## Work to be completed
Please give back each line of the listing, unchanged in every word.

*** Opening Input data ***

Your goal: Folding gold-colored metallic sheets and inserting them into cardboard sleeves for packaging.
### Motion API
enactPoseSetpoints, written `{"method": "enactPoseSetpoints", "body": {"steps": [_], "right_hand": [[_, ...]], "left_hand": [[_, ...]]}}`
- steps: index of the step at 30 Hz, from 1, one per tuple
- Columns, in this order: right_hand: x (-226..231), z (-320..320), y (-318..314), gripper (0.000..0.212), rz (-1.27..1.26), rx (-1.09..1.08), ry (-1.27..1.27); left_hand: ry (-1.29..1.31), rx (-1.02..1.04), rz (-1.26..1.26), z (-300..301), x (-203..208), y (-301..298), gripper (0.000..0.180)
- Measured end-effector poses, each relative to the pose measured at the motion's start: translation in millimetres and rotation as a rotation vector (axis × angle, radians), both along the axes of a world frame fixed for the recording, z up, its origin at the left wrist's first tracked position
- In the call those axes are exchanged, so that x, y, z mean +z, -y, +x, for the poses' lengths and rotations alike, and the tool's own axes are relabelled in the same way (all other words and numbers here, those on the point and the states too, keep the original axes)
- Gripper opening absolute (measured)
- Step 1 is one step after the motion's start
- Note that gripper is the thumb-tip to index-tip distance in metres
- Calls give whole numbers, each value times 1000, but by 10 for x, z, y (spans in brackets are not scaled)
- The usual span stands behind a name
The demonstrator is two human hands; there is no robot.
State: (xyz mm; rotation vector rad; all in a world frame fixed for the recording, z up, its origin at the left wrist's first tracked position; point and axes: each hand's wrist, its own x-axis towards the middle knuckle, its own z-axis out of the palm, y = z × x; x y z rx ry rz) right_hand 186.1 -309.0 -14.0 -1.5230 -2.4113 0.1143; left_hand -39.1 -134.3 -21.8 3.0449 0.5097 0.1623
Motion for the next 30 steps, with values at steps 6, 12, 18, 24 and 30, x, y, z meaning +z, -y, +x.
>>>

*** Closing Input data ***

## Expected answer
Your goal: Folding gold-colored metallic sheets and inserting them into cardboard sleeves for packaging.
### Motion API
enactPoseSetpoints, written `{"method": "enactPoseSetpoints", "body": {"steps": [_], "right_hand": [[_, ...]], "left_hand": [[_, ...]]}}`
- steps: index of the step at 30 Hz, from 1, one per tuple
- Columns, in this order: right_hand: x (-226..231), z (-320..320), y (-318..314), gripper (0.000..0.212), rz (-1.27..1.26), rx (-1.09..1.08), ry (-1.27..1.27); left_hand: ry (-1.29..1.31), rx (-1.02..1.04), rz (-1.26..1.26), z (-300..301), x (-203..208), y (-301..298), gripper (0.000..0.180)
- Measured end-effector poses, each relative to the pose measured at the motion's start: translation in millimetres and rotation as a rotation vector (axis × angle, radians), both along the axes of a world frame fixed for the recording, z up, its origin at the left wrist's first tracked position
- In the call those axes are exchanged, so that x, y, z mean +z, -y, +x, for the poses' lengths and rotations alike, and the tool's own axes are relabelled in the same way (all other words and numbers here, those on the point and the states too, keep the original axes)
- Gripper opening absolute (measured)
- Step 1 is one step after the motion's start
- Note that gripper is the thumb-tip to index-tip distance in metres
- Calls give whole numbers, each value times 1000, but by 10 for x, z, y (spans in brackets are not scaled)
- The usual span stands behind a name
The demonstrator is two human hands; there is no robot.
State: (xyz mm; rotation vector rad; all in a world frame fixed for the recording, z up, its origin at the left wrist's first tracked position; point and axes: each hand's wrist, its own x-axis towards the middle knuckle, its own z-axis out of the palm, y = z × x; x y z rx ry rz) right_hand 186.1 -309.0 -14.0 -1.5230 -2.4113 0.1143; left_hand -39.1 -134.3 -21.8 3.0449 0.5097 0.1623
Motion for the next 30 steps, with values at steps 6, 12, 18, 24 and 30, x, y, z meaning +z, -y, +x.
>>>

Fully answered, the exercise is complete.